Delle quattro sezioni che comprendono la raccolta (Xenia I, Xenia II,


Satura I, Satura II), le prime due costituiscono un piccolo canzoniere
scritto in occasione della morte della moglie.
Il poeta rende omaggio alla moglie: compagna affezionata e discreta,
rimasta finora quasi completamente assente.

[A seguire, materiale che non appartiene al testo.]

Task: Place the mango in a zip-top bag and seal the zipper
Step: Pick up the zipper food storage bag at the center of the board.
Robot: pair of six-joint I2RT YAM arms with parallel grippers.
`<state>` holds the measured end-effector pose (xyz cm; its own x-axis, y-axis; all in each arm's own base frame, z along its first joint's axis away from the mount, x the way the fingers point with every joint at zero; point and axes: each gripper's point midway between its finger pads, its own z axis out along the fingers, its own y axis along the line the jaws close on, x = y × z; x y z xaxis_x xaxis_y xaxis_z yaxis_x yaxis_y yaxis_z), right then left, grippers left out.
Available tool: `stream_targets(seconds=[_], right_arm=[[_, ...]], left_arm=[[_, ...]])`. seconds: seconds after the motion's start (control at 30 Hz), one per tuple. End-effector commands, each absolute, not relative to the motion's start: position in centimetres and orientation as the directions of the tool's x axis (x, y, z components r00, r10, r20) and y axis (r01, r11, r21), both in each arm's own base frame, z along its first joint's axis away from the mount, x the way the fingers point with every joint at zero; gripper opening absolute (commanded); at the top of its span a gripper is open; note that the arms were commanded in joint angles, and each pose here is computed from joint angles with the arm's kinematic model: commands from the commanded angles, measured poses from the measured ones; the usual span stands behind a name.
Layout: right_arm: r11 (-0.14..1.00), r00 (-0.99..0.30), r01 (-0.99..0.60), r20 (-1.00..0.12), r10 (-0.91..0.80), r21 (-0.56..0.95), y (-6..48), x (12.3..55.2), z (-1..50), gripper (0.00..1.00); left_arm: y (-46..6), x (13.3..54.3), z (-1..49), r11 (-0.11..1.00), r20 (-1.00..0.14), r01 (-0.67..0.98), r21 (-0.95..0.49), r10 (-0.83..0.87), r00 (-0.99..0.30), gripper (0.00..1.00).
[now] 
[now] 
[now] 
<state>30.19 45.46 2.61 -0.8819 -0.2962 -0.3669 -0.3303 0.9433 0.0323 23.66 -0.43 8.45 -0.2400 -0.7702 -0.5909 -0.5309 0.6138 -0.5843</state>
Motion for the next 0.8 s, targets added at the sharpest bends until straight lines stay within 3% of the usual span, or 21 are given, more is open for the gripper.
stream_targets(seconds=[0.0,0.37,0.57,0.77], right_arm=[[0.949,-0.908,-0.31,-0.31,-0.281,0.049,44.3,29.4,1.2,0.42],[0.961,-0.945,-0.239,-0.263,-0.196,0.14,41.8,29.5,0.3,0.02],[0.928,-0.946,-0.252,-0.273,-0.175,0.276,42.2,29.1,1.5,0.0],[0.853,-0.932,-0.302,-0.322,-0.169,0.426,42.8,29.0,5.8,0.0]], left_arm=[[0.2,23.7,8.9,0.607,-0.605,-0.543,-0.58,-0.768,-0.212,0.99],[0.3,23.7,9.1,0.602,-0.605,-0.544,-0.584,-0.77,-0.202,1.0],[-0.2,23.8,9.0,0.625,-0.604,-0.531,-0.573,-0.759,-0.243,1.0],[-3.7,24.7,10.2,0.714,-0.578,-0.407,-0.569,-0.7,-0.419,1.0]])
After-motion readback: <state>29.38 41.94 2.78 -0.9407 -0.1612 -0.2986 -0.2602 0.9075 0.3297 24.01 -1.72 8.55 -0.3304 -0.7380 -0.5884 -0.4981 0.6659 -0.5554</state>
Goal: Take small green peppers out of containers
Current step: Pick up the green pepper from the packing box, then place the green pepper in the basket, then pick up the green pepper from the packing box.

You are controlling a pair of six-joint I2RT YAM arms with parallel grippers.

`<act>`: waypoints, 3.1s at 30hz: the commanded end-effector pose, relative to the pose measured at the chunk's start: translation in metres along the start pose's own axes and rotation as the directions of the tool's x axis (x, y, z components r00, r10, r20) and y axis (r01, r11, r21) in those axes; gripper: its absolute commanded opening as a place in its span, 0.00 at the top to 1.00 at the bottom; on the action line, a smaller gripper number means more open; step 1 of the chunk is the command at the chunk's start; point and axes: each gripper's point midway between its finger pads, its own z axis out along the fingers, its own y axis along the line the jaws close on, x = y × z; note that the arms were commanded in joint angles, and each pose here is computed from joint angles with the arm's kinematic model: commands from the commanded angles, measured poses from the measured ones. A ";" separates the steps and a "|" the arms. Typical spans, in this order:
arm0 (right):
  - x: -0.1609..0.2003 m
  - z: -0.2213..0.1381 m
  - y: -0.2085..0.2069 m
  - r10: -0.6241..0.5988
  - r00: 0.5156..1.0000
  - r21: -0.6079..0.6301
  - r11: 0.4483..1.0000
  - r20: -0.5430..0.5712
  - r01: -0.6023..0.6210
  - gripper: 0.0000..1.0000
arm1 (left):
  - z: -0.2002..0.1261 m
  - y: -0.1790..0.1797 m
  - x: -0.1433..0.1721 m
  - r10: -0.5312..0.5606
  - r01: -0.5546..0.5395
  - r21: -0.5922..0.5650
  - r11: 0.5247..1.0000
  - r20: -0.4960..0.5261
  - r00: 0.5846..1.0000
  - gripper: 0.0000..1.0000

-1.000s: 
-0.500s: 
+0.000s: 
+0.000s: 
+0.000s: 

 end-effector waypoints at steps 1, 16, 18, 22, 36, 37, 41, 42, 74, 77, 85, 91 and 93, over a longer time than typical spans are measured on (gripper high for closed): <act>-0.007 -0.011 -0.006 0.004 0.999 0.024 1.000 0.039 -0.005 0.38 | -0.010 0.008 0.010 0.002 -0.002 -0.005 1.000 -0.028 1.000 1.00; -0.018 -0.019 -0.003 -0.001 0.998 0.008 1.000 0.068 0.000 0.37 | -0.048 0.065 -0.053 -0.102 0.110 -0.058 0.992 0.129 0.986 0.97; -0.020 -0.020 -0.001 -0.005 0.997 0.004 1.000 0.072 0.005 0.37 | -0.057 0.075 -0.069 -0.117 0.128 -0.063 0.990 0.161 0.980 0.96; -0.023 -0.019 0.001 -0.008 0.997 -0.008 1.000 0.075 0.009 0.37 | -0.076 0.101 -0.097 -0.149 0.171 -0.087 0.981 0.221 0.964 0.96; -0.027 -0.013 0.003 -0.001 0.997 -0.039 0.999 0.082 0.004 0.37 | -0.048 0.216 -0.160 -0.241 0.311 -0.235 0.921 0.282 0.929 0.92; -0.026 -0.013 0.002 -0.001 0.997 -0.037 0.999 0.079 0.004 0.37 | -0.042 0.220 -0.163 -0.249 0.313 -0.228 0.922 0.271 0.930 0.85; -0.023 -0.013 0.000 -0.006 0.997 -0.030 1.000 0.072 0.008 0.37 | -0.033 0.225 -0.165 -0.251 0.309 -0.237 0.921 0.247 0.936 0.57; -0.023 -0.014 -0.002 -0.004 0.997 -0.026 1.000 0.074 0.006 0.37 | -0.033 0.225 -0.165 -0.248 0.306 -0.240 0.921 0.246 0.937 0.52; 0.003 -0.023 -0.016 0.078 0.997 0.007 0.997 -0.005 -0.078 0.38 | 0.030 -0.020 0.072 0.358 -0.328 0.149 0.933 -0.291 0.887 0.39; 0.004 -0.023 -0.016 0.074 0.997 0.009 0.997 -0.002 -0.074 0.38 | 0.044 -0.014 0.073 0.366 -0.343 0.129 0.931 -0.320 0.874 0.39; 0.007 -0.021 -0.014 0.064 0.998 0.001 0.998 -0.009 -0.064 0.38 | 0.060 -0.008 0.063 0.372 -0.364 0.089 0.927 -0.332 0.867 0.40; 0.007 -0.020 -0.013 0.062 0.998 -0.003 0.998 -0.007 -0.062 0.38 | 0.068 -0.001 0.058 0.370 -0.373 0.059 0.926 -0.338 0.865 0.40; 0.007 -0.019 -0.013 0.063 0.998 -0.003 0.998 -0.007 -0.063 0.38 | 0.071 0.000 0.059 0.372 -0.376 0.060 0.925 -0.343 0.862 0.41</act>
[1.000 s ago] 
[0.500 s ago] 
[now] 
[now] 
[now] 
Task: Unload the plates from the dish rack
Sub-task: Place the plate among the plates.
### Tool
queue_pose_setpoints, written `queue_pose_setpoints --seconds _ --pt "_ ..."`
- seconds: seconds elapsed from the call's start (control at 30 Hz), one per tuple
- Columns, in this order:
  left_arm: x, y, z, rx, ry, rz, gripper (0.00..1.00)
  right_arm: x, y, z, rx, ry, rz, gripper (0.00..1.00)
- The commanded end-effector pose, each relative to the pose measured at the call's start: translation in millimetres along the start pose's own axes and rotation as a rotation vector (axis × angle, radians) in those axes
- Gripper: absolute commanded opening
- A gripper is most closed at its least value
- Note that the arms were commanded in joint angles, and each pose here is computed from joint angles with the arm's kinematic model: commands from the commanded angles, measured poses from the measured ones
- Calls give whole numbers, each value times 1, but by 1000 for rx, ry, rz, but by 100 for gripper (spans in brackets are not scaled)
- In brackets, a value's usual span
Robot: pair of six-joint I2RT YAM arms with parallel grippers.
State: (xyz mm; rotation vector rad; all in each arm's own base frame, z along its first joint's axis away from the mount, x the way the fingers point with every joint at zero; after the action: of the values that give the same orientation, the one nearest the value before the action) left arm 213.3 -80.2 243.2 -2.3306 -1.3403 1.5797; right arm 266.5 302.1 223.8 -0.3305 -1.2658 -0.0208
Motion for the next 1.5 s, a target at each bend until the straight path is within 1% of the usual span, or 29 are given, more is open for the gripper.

Xenia è termine latino che
indica i doni fatti a un ospite nel momento in cui lascia la casa che lo ha
ospitato.
In questa nuova stagione poetica il linguaggio di Montale si trasforma, lo
stile viene rovesciato: il lessico tende al basso, al prosastico.
Lo stile è quello della conversazione quotidiana, è antilirico.
La metrica è tradizionale, raffinata, sorvegliatissima, con una predilezione
per le forme estreme; i versi tendono a essere o molto brevi o superiori
all’endecasillabo.

Diario del '71 e del '72, Quaderno di quattro anni, Altri versi.

In queste opere, scritte tra il 1971 e il 1981, predomina la meditazione sul


tempo agente ostile per eccellenza dell'ultimo Montale.
Dio è assente, è Altro e non sono più possibili mediazioni da parte della
donna-angelo. Dio non è però il Nulla e tra esso e il mondo c'è una
frattura irreparabile che nemmeno la morte può rinsaldare.
In questa condizione disperata è angosciante Montale ricorre a un meccanismo
difensivo: fa riemergere dal passato oggetti, occasioni, presenze, con cui
ristabilire un contatto.

Montale scrisse anche pagine di prosa, saggistica e narrativa, brevi


racconti.

Notevole fu l'attività di Montale come traduttore (autori americani).

Molto ricca la sua produzione critica e saggistica: ha scoperto Svevo e


scritto pagine importanti su poeti e prosatori sia italiani che stranieri.